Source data
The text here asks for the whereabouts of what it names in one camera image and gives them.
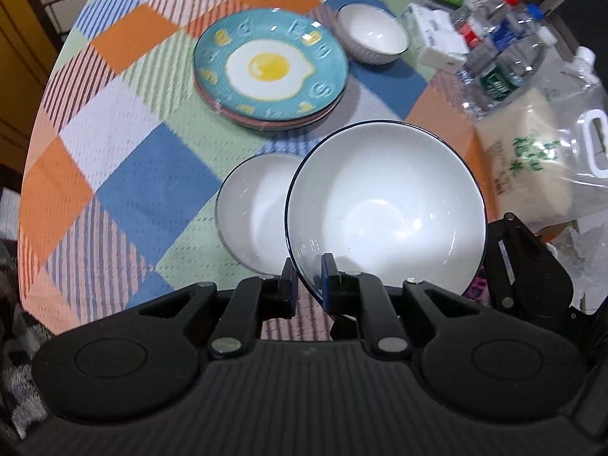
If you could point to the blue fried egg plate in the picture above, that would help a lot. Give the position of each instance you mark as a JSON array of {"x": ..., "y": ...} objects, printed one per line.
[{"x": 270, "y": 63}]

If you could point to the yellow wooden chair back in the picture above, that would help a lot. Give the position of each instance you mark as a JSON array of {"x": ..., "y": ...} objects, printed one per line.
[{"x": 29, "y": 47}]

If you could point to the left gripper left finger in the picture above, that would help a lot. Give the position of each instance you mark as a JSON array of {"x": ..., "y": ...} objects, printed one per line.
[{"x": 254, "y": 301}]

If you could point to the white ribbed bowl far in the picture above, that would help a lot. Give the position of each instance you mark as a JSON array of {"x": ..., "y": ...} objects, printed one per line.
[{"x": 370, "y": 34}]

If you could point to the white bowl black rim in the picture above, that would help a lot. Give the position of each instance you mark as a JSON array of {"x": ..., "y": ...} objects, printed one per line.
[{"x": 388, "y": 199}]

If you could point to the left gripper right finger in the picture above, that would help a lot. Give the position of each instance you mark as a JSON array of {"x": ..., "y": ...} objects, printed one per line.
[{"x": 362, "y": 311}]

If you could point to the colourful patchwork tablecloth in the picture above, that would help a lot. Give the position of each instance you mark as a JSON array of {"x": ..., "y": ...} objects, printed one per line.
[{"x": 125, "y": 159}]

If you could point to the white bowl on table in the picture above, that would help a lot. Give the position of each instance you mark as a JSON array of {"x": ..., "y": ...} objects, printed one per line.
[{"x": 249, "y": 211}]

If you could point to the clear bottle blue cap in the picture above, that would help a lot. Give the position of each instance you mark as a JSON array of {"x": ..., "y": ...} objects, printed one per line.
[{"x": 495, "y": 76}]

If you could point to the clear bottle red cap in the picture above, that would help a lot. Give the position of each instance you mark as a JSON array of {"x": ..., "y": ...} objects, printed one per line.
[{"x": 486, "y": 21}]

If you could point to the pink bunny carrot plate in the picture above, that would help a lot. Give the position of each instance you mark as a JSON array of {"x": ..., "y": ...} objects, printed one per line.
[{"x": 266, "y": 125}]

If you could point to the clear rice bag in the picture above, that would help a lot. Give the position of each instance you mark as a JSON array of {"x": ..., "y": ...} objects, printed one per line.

Exercise requirements :: Keep the pictures out of the copy and return the rest of the data above exactly.

Expected answer ::
The text here asks for the whereabouts of what it names in one camera image and gives them.
If you could point to the blue fried egg plate in the picture above, that would help a lot. Give the position of each instance you mark as a JSON array of {"x": ..., "y": ...} objects, printed one per line.
[{"x": 270, "y": 63}]

If you could point to the yellow wooden chair back in the picture above, that would help a lot. Give the position of each instance you mark as a JSON array of {"x": ..., "y": ...} objects, printed one per line.
[{"x": 29, "y": 47}]

If you could point to the left gripper left finger in the picture above, that would help a lot. Give the position of each instance you mark as a JSON array of {"x": ..., "y": ...} objects, printed one per line.
[{"x": 254, "y": 301}]

If you could point to the white ribbed bowl far in the picture above, that would help a lot. Give the position of each instance you mark as a JSON array of {"x": ..., "y": ...} objects, printed one per line.
[{"x": 370, "y": 34}]

If you could point to the white bowl black rim in the picture above, that would help a lot. Give the position of each instance you mark as a JSON array of {"x": ..., "y": ...} objects, printed one per line.
[{"x": 388, "y": 199}]

If you could point to the left gripper right finger in the picture above, that would help a lot. Give the position of each instance you mark as a JSON array of {"x": ..., "y": ...} objects, printed one per line.
[{"x": 362, "y": 311}]

If you could point to the colourful patchwork tablecloth in the picture above, that would help a lot. Give the position of each instance you mark as a JSON array of {"x": ..., "y": ...} objects, printed one per line.
[{"x": 125, "y": 159}]

If you could point to the white bowl on table in the picture above, that would help a lot. Give the position of each instance you mark as a JSON array of {"x": ..., "y": ...} objects, printed one per line.
[{"x": 249, "y": 211}]

If you could point to the clear bottle blue cap in the picture above, that would help a lot. Give the position of each instance you mark as a JSON array of {"x": ..., "y": ...} objects, printed one per line.
[{"x": 495, "y": 76}]

If you could point to the clear bottle red cap in the picture above, that would help a lot. Give the position of each instance you mark as a JSON array of {"x": ..., "y": ...} objects, printed one per line.
[{"x": 486, "y": 21}]

If you could point to the pink bunny carrot plate in the picture above, that would help a lot. Give the position of each instance you mark as a JSON array of {"x": ..., "y": ...} objects, printed one per line.
[{"x": 266, "y": 125}]

If you could point to the clear rice bag in the picture above, that would help a lot. Give the position of each instance you mark as a JSON array of {"x": ..., "y": ...} objects, printed one per line.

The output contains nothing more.